This woman died in prison last week after serving 27 years for a crime she might not have committed
Britain's longest-serving woman prisoner apart from Myra Hindley died still protesting her innocence last week in the 27th year of her jail sentence.
Inmates at Cookham Wood Prison, Kent, believe that Carol Hanson killed herself days after reading of the renewed determination of Michael Howard, the Home Secretary, to ensure that certain lifers should die behind bars, although police have said they are not treating the death as suspicious.
Mrs Hanson, 50, convicted with her husband of the murder in March 1970 of a 10-year-old girl, had received no publicity for 25 years and the principal prison pressure groups were unaware of the length of the sentence she had served. No one had campaigned on her behalf.
She was understood to have applied for parole. It appeared at the weekend that she had not done so before because her "tariff" - the set time a lifer must actually serve - had been increased by an unknown home secretary beyond the recommendation of "at least 20 years" which was made at Hertfordshire Assizes by Mr Justice Melford Stevenson in July 1970.
Mrs Hanson had been sentenced along with her husband, Michael, an Army private, for the murder of 10-year-old Christine Beck, who was raped and stabbed to death.
Four days into the trial Michael Hanson confessed to his lawyer that his wife had had nothing to do with the killing, saying that he alone killed the girl and that he had implicated his wife because he was afraid she would have affairs while he was in prison.

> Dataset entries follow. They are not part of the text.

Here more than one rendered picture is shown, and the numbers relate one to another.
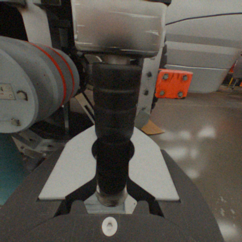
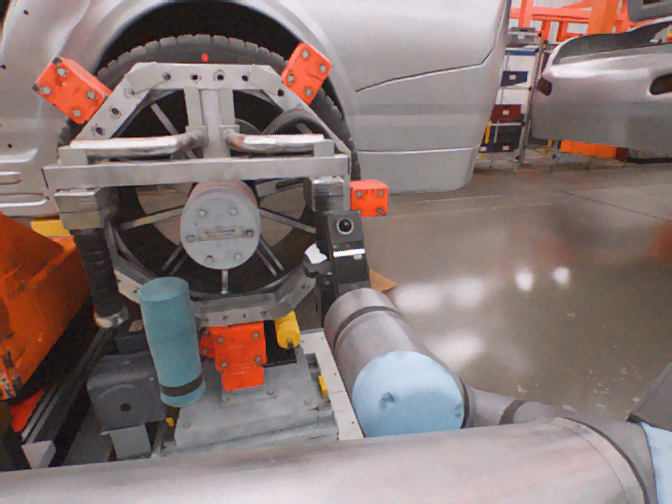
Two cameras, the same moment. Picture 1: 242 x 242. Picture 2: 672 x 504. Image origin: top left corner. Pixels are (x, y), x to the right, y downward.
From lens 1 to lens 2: 0.51 m
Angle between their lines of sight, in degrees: 11
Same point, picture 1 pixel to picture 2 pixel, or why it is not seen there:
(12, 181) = (192, 345)
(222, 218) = not seen: hidden behind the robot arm
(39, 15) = (221, 151)
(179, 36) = (380, 106)
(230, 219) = not seen: hidden behind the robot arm
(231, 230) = not seen: hidden behind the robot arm
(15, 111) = (240, 246)
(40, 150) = (201, 313)
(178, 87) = (376, 203)
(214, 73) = (452, 156)
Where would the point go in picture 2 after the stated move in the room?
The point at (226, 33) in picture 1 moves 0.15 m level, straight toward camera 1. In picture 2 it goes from (454, 95) to (447, 94)

However, because Mr Hanson refused to change his plea from not guilty, his QC made no reference to his confession at the time and the jury in the trial were never told of it.
Later, Michael Hanson repeated his confession to his wife's lawyers and they mounted an appeal in the High Court, but both her appeal against conviction and an application for a new trial were turned down by Lord Justice Widgery, who said that Carol Hanson had been "unlucky".
He said that, had her husband's confession been "less eccentric", and had he pleaded guilty, Mrs Hanson might have had a separate trial. "She was unlucky," he said. "But ill luck does not itself justify a conclusion that the verdict was unsafe."